Records from a data collection
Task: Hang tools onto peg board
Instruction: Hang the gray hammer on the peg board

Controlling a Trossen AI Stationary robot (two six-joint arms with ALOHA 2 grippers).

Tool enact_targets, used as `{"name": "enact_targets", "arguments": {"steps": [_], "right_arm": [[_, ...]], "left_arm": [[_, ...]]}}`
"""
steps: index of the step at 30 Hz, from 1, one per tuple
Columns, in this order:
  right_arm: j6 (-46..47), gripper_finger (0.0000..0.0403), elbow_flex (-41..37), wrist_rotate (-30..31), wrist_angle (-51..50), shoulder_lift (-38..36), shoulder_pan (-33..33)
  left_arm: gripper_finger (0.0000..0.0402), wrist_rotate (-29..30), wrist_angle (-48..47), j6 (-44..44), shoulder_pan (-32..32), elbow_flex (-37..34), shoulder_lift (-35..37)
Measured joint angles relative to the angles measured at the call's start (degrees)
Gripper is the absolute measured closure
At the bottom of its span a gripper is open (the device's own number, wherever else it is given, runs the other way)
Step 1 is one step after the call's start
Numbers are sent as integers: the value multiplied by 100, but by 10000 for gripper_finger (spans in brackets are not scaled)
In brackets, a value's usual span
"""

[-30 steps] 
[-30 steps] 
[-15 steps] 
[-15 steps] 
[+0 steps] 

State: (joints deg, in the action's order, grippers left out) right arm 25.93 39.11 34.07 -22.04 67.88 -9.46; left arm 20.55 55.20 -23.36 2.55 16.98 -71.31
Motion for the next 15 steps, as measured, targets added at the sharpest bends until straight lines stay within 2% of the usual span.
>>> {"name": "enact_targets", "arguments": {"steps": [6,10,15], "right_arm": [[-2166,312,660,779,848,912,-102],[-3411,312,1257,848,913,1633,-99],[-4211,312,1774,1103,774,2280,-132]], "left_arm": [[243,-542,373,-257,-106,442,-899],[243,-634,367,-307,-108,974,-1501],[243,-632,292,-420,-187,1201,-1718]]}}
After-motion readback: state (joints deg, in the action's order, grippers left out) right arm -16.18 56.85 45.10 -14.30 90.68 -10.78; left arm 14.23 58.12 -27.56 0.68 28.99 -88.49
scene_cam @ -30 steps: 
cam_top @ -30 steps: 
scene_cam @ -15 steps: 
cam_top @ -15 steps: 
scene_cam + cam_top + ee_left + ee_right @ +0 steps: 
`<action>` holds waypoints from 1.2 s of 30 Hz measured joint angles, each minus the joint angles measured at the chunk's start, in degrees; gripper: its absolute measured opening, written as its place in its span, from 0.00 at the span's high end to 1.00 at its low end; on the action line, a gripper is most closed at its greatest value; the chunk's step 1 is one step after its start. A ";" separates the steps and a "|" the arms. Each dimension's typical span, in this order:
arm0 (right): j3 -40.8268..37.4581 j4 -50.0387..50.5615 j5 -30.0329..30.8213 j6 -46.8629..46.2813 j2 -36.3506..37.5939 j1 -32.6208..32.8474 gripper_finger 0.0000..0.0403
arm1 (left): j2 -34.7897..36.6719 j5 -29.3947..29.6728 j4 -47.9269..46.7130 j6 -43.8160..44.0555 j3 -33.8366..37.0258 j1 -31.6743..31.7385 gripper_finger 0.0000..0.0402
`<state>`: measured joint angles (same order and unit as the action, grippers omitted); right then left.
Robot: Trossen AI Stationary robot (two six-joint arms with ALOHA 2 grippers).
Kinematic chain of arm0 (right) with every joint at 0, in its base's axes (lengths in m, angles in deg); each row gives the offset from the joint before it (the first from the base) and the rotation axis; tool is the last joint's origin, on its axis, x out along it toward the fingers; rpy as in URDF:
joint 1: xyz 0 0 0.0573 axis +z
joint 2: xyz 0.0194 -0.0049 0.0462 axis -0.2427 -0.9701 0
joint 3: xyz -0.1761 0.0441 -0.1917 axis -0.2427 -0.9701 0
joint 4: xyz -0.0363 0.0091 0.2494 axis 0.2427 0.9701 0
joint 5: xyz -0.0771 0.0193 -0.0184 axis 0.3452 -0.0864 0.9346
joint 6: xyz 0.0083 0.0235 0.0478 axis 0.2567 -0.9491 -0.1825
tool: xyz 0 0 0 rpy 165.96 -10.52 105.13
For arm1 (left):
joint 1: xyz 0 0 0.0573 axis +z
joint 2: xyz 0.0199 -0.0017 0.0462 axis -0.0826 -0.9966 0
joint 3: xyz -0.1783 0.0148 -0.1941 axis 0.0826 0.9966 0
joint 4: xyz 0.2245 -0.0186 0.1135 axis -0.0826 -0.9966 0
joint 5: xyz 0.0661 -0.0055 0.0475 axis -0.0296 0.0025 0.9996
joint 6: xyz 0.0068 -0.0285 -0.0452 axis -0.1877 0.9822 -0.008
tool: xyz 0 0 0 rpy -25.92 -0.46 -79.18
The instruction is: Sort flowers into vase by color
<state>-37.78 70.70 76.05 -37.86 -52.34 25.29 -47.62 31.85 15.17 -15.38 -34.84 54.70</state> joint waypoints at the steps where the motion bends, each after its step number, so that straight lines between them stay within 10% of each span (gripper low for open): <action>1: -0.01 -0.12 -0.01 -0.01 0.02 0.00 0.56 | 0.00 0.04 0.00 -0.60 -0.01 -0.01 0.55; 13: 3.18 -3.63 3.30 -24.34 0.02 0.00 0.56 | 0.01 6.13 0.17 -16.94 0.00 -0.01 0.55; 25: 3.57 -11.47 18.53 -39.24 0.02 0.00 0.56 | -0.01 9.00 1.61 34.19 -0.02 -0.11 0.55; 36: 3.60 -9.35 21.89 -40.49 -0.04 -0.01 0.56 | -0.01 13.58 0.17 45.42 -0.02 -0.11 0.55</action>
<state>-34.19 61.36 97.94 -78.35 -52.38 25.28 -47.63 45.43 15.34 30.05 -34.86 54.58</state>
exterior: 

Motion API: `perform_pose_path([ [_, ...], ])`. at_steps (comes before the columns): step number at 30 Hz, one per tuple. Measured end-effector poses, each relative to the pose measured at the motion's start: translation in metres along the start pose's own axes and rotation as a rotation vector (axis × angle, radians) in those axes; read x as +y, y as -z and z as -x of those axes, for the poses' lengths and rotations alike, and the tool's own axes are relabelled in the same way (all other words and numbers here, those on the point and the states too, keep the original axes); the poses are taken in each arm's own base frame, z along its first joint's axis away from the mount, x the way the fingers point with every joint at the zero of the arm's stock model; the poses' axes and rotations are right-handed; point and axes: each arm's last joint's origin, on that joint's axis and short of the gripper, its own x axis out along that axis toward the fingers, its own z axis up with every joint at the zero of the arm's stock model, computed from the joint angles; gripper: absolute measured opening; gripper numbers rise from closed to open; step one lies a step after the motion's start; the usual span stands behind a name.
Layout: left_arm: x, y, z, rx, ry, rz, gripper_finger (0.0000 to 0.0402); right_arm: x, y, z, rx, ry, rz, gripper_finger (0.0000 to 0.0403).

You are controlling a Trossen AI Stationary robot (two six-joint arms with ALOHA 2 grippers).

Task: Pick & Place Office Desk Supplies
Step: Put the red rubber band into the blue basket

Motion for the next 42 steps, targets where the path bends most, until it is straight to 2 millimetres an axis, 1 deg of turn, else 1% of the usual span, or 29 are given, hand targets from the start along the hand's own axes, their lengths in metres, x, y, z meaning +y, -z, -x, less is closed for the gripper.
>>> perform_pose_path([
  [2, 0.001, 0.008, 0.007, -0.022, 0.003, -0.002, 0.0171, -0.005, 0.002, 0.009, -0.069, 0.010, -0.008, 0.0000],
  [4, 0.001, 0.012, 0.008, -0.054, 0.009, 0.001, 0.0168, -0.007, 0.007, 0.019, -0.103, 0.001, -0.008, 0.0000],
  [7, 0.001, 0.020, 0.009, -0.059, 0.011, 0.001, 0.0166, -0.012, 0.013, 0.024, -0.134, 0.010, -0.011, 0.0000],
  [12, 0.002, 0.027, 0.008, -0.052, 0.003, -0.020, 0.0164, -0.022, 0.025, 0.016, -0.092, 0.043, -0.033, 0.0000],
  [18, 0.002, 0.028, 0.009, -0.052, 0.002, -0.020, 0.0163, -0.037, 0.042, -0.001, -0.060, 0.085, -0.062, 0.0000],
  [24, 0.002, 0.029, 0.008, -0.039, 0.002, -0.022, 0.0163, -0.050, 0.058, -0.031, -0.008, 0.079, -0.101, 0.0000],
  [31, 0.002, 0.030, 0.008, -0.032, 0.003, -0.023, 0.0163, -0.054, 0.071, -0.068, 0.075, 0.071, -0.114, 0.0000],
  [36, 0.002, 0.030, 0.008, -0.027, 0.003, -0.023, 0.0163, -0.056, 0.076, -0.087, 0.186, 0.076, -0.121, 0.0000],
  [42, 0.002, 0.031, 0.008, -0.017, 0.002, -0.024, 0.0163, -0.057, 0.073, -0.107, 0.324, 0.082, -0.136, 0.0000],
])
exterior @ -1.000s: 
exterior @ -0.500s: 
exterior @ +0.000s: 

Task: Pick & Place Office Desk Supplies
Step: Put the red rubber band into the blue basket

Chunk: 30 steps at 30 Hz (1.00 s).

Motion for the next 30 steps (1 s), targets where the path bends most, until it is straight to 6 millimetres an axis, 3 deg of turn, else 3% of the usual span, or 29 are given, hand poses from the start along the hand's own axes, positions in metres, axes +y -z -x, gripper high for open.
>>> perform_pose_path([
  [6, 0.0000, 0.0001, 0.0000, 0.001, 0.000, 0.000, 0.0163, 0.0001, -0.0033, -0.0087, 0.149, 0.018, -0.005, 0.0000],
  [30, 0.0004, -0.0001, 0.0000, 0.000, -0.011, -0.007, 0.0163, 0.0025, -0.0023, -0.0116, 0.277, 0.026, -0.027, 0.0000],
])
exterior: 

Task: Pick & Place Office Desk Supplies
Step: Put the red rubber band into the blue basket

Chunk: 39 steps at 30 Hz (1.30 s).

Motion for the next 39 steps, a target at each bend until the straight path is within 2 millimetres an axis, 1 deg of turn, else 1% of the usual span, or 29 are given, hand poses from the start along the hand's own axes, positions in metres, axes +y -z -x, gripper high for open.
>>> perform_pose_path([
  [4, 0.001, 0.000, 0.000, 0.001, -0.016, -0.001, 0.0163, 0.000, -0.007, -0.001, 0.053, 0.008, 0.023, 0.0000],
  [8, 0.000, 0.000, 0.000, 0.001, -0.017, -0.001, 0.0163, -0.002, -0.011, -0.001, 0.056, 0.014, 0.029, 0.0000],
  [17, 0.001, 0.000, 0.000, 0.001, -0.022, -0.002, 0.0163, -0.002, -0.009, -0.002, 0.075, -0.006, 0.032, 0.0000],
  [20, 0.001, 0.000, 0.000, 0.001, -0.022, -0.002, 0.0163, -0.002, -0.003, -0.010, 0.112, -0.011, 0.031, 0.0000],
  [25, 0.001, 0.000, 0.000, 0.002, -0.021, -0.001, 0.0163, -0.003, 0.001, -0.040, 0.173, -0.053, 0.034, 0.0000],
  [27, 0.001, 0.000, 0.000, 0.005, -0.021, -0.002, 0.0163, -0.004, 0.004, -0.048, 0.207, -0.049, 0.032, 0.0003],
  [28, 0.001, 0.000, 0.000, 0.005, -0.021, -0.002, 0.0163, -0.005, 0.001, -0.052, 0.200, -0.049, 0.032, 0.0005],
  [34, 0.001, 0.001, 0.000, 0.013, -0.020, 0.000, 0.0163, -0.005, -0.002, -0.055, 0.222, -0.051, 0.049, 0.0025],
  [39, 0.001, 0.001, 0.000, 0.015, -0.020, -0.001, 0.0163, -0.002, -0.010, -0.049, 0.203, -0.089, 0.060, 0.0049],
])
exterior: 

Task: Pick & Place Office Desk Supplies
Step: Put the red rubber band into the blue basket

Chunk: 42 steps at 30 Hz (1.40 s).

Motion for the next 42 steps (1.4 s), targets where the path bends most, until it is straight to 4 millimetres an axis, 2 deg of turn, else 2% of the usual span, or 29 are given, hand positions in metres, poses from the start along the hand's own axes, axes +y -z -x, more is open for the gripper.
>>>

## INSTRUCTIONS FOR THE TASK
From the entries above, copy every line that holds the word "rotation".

## SOLUTION FOR THIS TASK
Kinematic chain of arm0 (right) with every joint at 0, in its base's axes (lengths in m, angles in deg); each row gives the offset from the joint before it (the first from the base) and the rotation axis; tool is the last joint's origin, on its axis, x out along it toward the fingers; rpy as in URDF:
Motion API: `perform_pose_path([ [_, ...], ])`. at_steps (comes before the columns): step number at 30 Hz, one per tuple. Measured end-effector poses, each relative to the pose measured at the motion's start: translation in metres along the start pose's own axes and rotation as a rotation vector (axis × angle, radians) in those axes; read x as +y, y as -z and z as -x of those axes, for the poses' lengths and rotations alike, and the tool's own axes are relabelled in the same way (all other words and numbers here, those on the point and the states too, keep the original axes); the poses are taken in each arm's own base frame, z along its first joint's axis away from the mount, x the way the fingers point with every joint at the zero of the arm's stock model; the poses' axes and rotations are right-handed; point and axes: each arm's last joint's origin, on that joint's axis and short of the gripper, its own x axis out along that axis toward the fingers, its own z axis up with every joint at the zero of the arm's stock model, computed from the joint angles; gripper: absolute measured opening; gripper numbers rise from closed to open; step one lies a step after the motion's start; the usual span stands behind a name.

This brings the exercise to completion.